And now is the time to think about it—now, years ahead of time, when we have the resources, when we have the ability, before the crisis arises, before it threatens to weaken the American economy just to find some sort of solution. That's the first thing we have to do.

The second thing we have to do, as others have said, is to recognize, frankly, as so many of you have done in many ways, that we will never be the country we ought to be in the 21st century until every child gets a world-class education. We will never be. And I think that means, among other things, continuing our work for better prepared teachers, smaller classes, hooking up all the classrooms to the Internet. We're up to 50 percent, by the way.

When the Vice President and I came here for our first NetDay a couple of years ago, only about 8 percent of the classrooms in America were connected to the Internet. We're up to 50 percent now, and we will make our 100 percent goal shortly after the turn of the century. And that's a good thing. But we need to build or modernize a lot of schools. We've got all these schools where the kids are going to schools in housetrailers, or they're going to schools in buildings so old they can't even be wired for the Internet. Many of our cities, the average age of the school building is 65 years or more. And a lot of those buildings are magnificent, but they take some money to modernize and to prepare.

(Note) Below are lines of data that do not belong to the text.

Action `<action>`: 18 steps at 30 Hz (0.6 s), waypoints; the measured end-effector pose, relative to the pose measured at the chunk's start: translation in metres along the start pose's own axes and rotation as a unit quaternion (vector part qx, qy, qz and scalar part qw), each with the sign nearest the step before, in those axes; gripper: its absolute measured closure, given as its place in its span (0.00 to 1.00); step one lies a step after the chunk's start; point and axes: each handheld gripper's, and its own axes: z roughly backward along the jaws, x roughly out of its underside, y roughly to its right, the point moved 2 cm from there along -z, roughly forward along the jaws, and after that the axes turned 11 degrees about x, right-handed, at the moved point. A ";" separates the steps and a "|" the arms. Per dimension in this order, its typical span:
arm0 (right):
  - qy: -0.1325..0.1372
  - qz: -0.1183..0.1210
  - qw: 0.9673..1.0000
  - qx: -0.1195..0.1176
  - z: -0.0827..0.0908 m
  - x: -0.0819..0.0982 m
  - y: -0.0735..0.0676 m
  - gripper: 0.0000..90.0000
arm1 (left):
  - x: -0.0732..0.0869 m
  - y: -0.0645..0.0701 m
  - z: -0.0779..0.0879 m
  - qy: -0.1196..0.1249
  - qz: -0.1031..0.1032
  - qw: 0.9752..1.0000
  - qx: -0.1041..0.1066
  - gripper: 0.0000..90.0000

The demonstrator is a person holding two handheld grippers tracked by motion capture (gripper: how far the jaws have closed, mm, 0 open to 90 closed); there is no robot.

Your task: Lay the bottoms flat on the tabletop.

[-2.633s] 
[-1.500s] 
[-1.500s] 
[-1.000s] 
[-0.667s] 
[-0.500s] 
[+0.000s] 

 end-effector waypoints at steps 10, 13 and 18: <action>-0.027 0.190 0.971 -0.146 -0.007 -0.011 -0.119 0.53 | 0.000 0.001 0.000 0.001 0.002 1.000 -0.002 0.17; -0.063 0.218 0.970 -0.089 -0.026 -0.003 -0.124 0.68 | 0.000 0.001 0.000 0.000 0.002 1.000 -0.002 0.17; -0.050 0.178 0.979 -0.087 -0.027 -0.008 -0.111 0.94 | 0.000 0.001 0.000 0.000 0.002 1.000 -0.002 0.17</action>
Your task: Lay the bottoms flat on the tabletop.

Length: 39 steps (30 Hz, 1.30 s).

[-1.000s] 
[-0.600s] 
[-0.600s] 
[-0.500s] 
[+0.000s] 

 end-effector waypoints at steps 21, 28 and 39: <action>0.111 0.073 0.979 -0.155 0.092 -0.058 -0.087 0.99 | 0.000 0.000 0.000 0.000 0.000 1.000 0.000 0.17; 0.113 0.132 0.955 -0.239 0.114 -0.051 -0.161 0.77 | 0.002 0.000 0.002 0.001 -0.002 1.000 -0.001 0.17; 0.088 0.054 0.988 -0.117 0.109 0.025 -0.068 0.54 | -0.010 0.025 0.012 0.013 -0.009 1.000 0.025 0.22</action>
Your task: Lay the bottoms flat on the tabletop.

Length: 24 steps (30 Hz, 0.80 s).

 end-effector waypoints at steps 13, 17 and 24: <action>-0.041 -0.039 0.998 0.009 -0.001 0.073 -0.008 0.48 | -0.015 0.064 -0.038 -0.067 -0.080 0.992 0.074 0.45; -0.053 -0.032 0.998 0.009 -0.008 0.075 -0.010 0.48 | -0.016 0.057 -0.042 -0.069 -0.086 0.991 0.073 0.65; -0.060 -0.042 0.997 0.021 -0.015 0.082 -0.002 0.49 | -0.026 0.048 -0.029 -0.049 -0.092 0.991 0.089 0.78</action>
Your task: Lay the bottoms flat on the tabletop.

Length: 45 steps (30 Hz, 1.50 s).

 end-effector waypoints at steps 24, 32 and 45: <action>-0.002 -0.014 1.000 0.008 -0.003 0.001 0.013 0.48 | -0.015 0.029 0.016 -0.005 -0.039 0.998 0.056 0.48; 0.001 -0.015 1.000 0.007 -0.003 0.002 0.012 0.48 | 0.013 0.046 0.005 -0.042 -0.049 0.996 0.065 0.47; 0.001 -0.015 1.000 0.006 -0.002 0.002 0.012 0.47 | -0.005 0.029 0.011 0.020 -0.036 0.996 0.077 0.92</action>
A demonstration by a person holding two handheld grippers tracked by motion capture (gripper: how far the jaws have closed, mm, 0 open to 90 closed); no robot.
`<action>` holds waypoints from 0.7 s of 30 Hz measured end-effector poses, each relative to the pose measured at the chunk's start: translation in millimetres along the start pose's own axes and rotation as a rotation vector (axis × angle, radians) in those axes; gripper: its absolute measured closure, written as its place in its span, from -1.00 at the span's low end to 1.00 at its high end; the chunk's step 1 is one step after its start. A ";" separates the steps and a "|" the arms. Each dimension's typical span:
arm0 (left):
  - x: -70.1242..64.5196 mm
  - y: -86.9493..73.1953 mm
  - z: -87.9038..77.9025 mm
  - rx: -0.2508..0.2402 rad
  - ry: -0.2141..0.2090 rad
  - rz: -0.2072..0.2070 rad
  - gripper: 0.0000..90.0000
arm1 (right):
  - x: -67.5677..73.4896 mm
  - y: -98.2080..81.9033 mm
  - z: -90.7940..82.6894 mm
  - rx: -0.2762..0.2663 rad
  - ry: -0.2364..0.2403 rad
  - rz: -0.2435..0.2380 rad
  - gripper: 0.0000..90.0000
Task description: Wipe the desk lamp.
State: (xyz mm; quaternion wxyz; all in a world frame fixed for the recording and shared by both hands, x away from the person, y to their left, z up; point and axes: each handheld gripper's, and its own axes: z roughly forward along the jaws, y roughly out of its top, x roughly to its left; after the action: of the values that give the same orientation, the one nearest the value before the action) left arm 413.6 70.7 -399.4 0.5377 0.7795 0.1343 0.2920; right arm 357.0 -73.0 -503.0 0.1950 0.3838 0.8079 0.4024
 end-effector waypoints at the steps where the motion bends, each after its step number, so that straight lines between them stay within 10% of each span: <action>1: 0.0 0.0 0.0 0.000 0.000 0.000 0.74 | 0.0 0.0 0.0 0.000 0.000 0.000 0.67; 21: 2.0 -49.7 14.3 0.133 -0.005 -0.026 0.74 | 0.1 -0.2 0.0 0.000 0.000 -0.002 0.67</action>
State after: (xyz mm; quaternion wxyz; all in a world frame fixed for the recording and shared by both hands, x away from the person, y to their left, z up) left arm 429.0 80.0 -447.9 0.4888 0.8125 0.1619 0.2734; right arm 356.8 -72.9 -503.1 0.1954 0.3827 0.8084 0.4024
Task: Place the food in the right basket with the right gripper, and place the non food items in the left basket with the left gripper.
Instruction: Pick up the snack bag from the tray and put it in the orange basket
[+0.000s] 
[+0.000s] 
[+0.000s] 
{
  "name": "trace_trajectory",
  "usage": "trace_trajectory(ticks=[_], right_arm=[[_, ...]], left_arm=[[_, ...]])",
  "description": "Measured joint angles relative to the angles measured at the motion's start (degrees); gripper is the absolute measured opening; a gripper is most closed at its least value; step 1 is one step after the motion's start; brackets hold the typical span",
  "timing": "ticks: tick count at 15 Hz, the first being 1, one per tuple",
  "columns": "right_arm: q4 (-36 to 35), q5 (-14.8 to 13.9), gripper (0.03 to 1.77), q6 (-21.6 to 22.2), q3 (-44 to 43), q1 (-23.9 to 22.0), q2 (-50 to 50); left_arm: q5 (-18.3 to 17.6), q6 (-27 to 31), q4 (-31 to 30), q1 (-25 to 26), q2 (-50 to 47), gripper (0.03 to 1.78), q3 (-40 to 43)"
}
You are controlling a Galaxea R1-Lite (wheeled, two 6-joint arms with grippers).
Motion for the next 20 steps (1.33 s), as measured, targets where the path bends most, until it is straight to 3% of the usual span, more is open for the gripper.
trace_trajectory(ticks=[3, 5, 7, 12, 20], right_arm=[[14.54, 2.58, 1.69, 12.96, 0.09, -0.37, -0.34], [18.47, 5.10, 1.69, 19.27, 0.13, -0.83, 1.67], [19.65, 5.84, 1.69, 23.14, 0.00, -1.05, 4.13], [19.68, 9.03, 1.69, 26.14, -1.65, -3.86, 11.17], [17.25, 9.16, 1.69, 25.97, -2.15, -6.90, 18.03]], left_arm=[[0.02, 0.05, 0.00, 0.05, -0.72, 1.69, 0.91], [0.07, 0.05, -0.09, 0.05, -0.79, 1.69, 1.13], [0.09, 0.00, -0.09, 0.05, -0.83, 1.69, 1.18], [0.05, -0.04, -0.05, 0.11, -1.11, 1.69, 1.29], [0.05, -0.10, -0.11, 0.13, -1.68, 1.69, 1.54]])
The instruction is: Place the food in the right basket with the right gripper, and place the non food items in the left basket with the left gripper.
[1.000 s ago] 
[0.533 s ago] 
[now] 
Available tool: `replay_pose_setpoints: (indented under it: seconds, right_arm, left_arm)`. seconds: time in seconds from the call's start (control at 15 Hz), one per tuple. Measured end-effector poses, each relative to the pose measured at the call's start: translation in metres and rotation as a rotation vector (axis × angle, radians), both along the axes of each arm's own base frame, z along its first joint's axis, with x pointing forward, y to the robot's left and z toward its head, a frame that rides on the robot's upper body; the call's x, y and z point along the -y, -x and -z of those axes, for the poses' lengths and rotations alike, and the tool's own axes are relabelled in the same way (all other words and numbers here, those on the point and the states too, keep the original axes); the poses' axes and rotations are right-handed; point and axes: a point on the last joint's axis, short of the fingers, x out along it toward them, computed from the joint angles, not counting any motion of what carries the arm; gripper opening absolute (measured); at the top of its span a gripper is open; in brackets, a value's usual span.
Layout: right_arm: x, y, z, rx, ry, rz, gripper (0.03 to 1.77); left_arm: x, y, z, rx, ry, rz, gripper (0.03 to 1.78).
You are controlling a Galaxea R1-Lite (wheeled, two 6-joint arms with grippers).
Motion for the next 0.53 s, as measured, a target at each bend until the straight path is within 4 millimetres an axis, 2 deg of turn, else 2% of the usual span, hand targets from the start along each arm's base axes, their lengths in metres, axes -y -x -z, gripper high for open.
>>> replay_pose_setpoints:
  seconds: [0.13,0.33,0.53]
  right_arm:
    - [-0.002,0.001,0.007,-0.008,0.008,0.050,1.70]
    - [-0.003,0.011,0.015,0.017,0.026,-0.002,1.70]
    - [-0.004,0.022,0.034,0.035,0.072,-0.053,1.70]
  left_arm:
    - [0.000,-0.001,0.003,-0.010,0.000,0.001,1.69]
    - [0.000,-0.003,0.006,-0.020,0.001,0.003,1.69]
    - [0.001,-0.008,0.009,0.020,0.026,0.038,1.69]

I want to end social promotion, but I don't want to declare the children a failure when the system is failing them. Senator Boxer's great passion has been getting us more after-school programs. We now have in this budget enough money for a million children to be in afterschool programs in the United States if it passes. This is an important thing.

We have to recognize that there is much more we have to do to balance work and family. Today in Arizona, three different people came up to me and thanked me for the family and medical leave law, the first bill I signed as President. But millions of workers are not covered. They ought to be covered.

We ought to pass the child care initiative Senator Torricelli talked about. You'd be amazed how many people are out there struggling to work and having so much of their wages eaten up because they cannot afford quality child care.

We've seen the welfare rolls drop in half, but the truth is that there are some people who are off the rolls who aren't working, and others who would leave the rolls gladly if they could only afford the child care. And we have a child care initiative that we ought to pass.

Balancing work and family will be one of the signal issues of the 21st century. More and more, two-parent families will be working. More and more, single parents will have to work. We owe it to America, those of us in positions of responsibility, to lead a country where every person who wants to work or has to work and who has children can succeed as a parent and a worker. If we ever get in a position where we accept the proposition that anybody in this country ought to have to choose, then we have lost, because we are diminished by either choice. And yet, every day, people do choose. And every day, people who are working who have children are making choices sometimes they're not even aware of. And it erodes the fabric of our common society, and we have to do a better job.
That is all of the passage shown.